*Task prompt*
Filter the material below so that only lines containing "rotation" remain.

##############################

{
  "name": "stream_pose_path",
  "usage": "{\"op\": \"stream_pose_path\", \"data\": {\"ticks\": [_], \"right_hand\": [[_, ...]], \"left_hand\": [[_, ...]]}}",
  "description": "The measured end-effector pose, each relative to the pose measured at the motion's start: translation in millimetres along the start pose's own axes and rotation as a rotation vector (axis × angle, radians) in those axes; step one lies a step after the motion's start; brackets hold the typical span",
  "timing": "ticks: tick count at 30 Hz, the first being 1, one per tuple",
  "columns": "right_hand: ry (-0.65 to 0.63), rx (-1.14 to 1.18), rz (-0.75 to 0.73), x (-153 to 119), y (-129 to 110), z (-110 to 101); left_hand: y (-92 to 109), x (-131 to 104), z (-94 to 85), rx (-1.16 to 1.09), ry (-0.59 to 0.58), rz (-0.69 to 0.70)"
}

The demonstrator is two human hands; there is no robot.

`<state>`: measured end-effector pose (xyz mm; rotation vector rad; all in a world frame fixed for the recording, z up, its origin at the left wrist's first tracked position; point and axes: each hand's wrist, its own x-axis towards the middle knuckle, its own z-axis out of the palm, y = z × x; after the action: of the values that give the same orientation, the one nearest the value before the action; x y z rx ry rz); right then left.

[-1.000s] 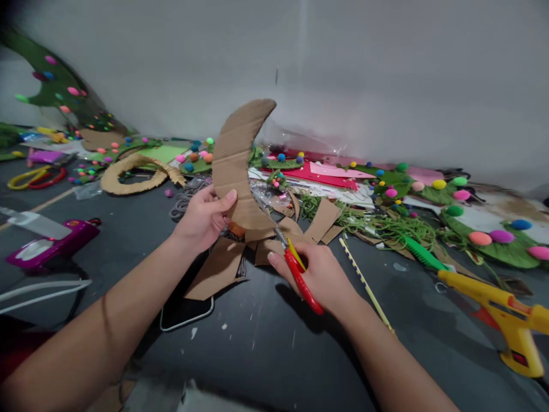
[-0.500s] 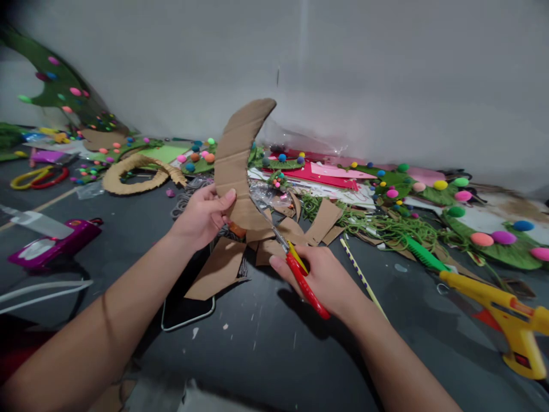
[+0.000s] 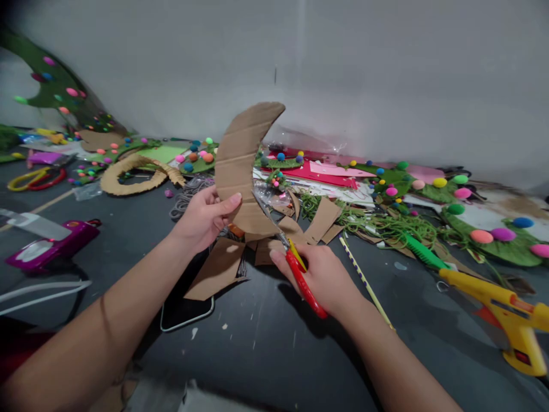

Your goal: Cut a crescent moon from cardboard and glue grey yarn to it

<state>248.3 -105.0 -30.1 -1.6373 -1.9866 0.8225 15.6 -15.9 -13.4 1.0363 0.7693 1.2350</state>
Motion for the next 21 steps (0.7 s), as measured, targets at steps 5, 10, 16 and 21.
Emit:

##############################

*Task output*
  "description": "The measured end-effector pose, each relative to the pose measured at the motion's start: translation in millimetres along the start pose's own axes and rotation as a rotation vector (axis × angle, radians) in those axes; step one lies a step after the motion's start; brackets hold the typical span",
`<state>`: measured end-effector pose (xyz mm; rotation vector rad; all in a world frame fixed for the recording, z up, its origin at the left wrist's first tracked position; point and axes: each hand's wrist, its own x-axis towards the middle knuckle, its own z-axis out of the palm, y = z × x; after the action: of the values that give the same orientation, the one nearest the value before the action; x y z rx ry rz); right then left.

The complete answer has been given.